The problem
Copy the records exactly. Include every line.

Excerpted records
◇ ◇ ◇ ◇

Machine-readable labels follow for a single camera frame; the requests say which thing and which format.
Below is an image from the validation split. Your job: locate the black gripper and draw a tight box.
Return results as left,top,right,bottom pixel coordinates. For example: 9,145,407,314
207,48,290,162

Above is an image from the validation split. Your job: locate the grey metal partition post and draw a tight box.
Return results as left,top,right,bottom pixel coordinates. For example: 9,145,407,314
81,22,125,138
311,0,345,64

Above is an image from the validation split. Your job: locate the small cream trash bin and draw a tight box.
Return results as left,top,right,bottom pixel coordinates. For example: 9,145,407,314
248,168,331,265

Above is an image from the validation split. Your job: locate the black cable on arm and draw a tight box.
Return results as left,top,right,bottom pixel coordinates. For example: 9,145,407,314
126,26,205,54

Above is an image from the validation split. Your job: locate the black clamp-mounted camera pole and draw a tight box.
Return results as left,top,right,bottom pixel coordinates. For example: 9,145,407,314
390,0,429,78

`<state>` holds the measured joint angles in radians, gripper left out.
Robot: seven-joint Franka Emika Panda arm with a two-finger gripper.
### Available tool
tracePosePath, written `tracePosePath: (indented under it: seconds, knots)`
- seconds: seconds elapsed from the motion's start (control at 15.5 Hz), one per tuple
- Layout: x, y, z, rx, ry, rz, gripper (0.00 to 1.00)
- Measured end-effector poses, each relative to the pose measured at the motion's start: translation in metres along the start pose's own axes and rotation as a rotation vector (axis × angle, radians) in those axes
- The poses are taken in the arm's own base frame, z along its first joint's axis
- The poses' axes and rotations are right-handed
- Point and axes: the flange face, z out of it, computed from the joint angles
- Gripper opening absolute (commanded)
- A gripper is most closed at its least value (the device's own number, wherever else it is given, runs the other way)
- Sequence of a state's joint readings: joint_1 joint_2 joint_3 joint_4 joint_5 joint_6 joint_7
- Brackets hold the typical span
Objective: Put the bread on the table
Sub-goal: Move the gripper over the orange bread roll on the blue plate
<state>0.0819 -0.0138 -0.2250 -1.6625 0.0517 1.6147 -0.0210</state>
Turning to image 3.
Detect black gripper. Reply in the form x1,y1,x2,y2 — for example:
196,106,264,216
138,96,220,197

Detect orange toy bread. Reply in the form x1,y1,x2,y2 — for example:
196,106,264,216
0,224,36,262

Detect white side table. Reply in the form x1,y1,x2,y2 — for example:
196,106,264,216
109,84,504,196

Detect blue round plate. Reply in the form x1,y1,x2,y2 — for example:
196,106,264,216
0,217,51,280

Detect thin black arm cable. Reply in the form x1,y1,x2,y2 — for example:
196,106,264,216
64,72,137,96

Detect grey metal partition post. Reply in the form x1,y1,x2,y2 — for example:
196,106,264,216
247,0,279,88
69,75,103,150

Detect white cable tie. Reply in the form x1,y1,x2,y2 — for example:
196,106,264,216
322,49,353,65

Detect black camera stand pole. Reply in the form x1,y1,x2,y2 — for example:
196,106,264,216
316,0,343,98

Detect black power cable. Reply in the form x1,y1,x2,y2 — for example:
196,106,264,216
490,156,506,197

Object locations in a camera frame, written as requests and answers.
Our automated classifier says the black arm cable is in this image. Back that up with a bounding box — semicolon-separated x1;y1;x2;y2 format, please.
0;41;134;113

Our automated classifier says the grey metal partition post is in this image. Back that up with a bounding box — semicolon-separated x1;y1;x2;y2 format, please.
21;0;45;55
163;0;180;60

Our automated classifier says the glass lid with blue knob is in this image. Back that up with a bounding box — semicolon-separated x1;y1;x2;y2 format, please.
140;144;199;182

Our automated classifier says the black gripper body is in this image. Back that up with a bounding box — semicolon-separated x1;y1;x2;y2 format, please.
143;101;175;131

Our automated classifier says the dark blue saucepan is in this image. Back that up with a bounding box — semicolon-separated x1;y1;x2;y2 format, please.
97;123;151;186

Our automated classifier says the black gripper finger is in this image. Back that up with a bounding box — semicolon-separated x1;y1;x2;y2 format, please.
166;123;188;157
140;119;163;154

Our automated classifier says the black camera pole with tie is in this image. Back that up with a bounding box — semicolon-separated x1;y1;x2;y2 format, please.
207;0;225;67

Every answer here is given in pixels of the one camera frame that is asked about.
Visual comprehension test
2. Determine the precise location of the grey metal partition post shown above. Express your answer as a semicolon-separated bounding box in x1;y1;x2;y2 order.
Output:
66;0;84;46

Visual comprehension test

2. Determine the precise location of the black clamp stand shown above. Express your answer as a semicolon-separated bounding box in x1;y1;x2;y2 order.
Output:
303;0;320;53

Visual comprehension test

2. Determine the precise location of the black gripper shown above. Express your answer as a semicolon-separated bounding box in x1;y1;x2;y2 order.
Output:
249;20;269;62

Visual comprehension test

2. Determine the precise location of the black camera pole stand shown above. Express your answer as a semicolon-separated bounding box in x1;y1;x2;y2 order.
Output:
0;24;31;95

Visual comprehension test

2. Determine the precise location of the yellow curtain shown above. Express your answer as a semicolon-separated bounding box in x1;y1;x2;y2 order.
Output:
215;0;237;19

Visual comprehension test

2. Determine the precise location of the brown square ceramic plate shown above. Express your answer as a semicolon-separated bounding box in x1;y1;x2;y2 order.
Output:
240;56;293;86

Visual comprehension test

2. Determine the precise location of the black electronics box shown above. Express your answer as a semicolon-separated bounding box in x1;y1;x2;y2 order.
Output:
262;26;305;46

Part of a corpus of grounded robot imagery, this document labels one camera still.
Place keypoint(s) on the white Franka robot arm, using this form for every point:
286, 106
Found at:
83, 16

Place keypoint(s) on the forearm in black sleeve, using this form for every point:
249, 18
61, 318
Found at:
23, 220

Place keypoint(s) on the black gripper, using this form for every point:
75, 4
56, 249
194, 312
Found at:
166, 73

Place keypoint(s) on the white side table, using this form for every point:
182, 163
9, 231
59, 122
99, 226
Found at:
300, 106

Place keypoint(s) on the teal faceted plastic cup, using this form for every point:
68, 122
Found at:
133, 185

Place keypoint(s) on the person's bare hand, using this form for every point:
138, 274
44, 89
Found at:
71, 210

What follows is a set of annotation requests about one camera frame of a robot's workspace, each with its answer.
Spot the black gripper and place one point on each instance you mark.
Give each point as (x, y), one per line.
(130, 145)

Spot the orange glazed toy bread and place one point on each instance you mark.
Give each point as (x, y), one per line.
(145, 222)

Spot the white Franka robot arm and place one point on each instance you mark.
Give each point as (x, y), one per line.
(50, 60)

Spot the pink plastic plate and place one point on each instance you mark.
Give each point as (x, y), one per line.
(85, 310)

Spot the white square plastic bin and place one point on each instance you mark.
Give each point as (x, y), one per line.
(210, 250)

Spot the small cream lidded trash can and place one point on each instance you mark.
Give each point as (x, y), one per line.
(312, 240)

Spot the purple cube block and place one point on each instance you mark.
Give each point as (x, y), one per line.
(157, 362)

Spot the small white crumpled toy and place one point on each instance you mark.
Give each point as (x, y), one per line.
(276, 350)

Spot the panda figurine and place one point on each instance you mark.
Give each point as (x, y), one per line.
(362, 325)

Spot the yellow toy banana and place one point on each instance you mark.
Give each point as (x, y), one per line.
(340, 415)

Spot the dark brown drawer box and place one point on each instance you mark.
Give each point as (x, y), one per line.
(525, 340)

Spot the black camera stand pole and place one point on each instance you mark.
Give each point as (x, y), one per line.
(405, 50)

◇ ◇ ◇ ◇

Your solution
Machine-readable labels follow for a single camera frame; the requests say which thing and which format.
Below is an image from the validation split. Your job: locate the black gripper and draw a tight box.
Return results as left,top,right,bottom pixel coordinates. For example: 9,145,407,314
207,48,290,162

Above is an image from the validation split. Your job: locate the grey metal partition post and draw a tight box.
Return results as left,top,right,bottom pixel coordinates. For example: 9,145,407,314
81,22,125,138
311,0,345,64

Above is an image from the validation split. Your job: locate the small cream trash bin and draw a tight box.
Return results as left,top,right,bottom pixel coordinates. For example: 9,145,407,314
248,168,331,265

Above is an image from the validation split. Your job: locate the black cable on arm and draw a tight box.
Return results as left,top,right,bottom pixel coordinates. For example: 9,145,407,314
126,26,205,54

Above is an image from the validation split. Your job: locate the black clamp-mounted camera pole and draw a tight box.
Return results as left,top,right,bottom pixel coordinates. For example: 9,145,407,314
390,0,429,78

`<state>` holds the measured joint angles in radians, gripper left out.
Robot: seven-joint Franka Emika Panda arm with a two-finger gripper.
### Available tool
tracePosePath, written `tracePosePath: (indented under it: seconds, knots)`
- seconds: seconds elapsed from the motion's start (control at 15.5 Hz), one per tuple
- Layout: x, y, z, rx, ry, rz, gripper (0.00 to 1.00)
- Measured end-effector poses, each relative to the pose measured at the motion's start: translation in metres along the start pose's own axes and rotation as a rotation vector (axis × angle, radians) in those axes
- The poses are taken in the arm's own base frame, z along its first joint's axis
- The poses' axes and rotations are right-handed
- Point and axes: the flange face, z out of it, computed from the joint angles
- Gripper opening absolute (commanded)
- A gripper is most closed at its least value (the device's own number, wherever else it is given, runs the other way)
- Sequence of a state's joint readings: joint_1 joint_2 joint_3 joint_4 joint_5 joint_6 joint_7
- Brackets hold the typical span
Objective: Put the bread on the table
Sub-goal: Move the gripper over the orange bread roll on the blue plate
<state>0.0819 -0.0138 -0.2250 -1.6625 0.0517 1.6147 -0.0210</state>
Turning to image 3.
Detect black gripper. Reply in the form x1,y1,x2,y2 — for example:
196,106,264,216
138,96,220,197

Detect orange toy bread. Reply in the form x1,y1,x2,y2 — for example:
196,106,264,216
0,224,36,262

Detect white side table. Reply in the form x1,y1,x2,y2 — for example:
196,106,264,216
109,84,504,196

Detect blue round plate. Reply in the form x1,y1,x2,y2 — for example:
196,106,264,216
0,217,51,280

Detect thin black arm cable. Reply in the form x1,y1,x2,y2 — for example:
196,106,264,216
64,72,137,96

Detect grey metal partition post. Reply in the form x1,y1,x2,y2 — for example:
196,106,264,216
247,0,279,88
69,75,103,150

Detect white cable tie. Reply in the form x1,y1,x2,y2 — for example:
196,106,264,216
322,49,353,65

Detect black camera stand pole. Reply in the form x1,y1,x2,y2 — for example:
196,106,264,216
316,0,343,98

Detect black power cable. Reply in the form x1,y1,x2,y2 — for example:
196,106,264,216
490,156,506,197

Object locations in a camera frame, written as requests and answers.
Our automated classifier says the black arm cable is in this image. Back that up with a bounding box — semicolon-separated x1;y1;x2;y2 format, please.
0;41;134;113

Our automated classifier says the grey metal partition post is in this image. Back that up with a bounding box — semicolon-separated x1;y1;x2;y2 format, please.
21;0;45;55
163;0;180;60

Our automated classifier says the glass lid with blue knob is in this image. Back that up with a bounding box — semicolon-separated x1;y1;x2;y2 format, please.
140;144;199;182

Our automated classifier says the black gripper body is in this image. Back that up with a bounding box — semicolon-separated x1;y1;x2;y2 format, please.
143;101;175;131

Our automated classifier says the dark blue saucepan is in this image. Back that up with a bounding box — semicolon-separated x1;y1;x2;y2 format, please.
97;123;151;186

Our automated classifier says the black gripper finger is in this image. Back that up with a bounding box — semicolon-separated x1;y1;x2;y2 format, please.
166;123;188;157
140;119;163;154

Our automated classifier says the black camera pole with tie is in this image. Back that up with a bounding box — semicolon-separated x1;y1;x2;y2 format, please.
207;0;225;67

Every answer here is given in pixels of the one camera frame that is asked about.
Visual comprehension test
2. Determine the precise location of the grey metal partition post shown above. Express your answer as a semicolon-separated bounding box in x1;y1;x2;y2 order.
Output:
66;0;84;46

Visual comprehension test

2. Determine the precise location of the black clamp stand shown above. Express your answer as a semicolon-separated bounding box in x1;y1;x2;y2 order.
Output:
303;0;320;53

Visual comprehension test

2. Determine the precise location of the black gripper shown above. Express your answer as a semicolon-separated bounding box in x1;y1;x2;y2 order.
Output:
249;20;269;62

Visual comprehension test

2. Determine the precise location of the black camera pole stand shown above. Express your answer as a semicolon-separated bounding box in x1;y1;x2;y2 order.
Output:
0;24;31;95

Visual comprehension test

2. Determine the precise location of the yellow curtain shown above. Express your answer as a semicolon-separated bounding box in x1;y1;x2;y2 order.
Output:
215;0;237;19

Visual comprehension test

2. Determine the precise location of the brown square ceramic plate shown above. Express your answer as a semicolon-separated bounding box in x1;y1;x2;y2 order.
Output:
240;56;293;86

Visual comprehension test

2. Determine the precise location of the black electronics box shown above. Express your answer as a semicolon-separated bounding box in x1;y1;x2;y2 order.
Output:
262;26;305;46

Part of a corpus of grounded robot imagery, this document labels one camera still.
Place keypoint(s) on the white Franka robot arm, using this form for every point:
286, 106
Found at:
83, 16

Place keypoint(s) on the forearm in black sleeve, using this form for every point:
249, 18
61, 318
Found at:
23, 220

Place keypoint(s) on the black gripper, using this form for every point:
75, 4
56, 249
194, 312
Found at:
166, 73

Place keypoint(s) on the white side table, using this form for every point:
182, 163
9, 231
59, 122
99, 226
Found at:
300, 106

Place keypoint(s) on the teal faceted plastic cup, using this form for every point:
68, 122
Found at:
133, 185

Place keypoint(s) on the person's bare hand, using this form for every point:
138, 274
44, 89
Found at:
71, 210

What follows is a set of annotation requests about one camera frame of a robot's workspace, each with its answer.
Spot the black gripper and place one point on each instance you mark.
Give each point as (x, y), one per line.
(130, 145)

Spot the orange glazed toy bread and place one point on each instance you mark.
Give each point as (x, y), one per line.
(145, 222)

Spot the white Franka robot arm and place one point on each instance you mark.
Give each point as (x, y), one per line.
(50, 60)

Spot the pink plastic plate and place one point on each instance you mark.
Give each point as (x, y), one per line.
(85, 310)

Spot the white square plastic bin and place one point on each instance you mark.
Give each point as (x, y), one per line.
(210, 250)

Spot the small cream lidded trash can and place one point on each instance you mark.
Give each point as (x, y), one per line.
(312, 240)

Spot the purple cube block and place one point on each instance you mark.
Give each point as (x, y), one per line.
(157, 362)

Spot the small white crumpled toy and place one point on each instance you mark.
Give each point as (x, y), one per line.
(276, 350)

Spot the panda figurine and place one point on each instance you mark.
Give each point as (x, y), one per line.
(362, 325)

Spot the yellow toy banana and place one point on each instance you mark.
Give each point as (x, y), one per line.
(340, 415)

Spot the dark brown drawer box and place one point on each instance you mark.
Give each point as (x, y), one per line.
(525, 340)

Spot the black camera stand pole and place one point on each instance you mark.
Give each point as (x, y), one per line.
(405, 50)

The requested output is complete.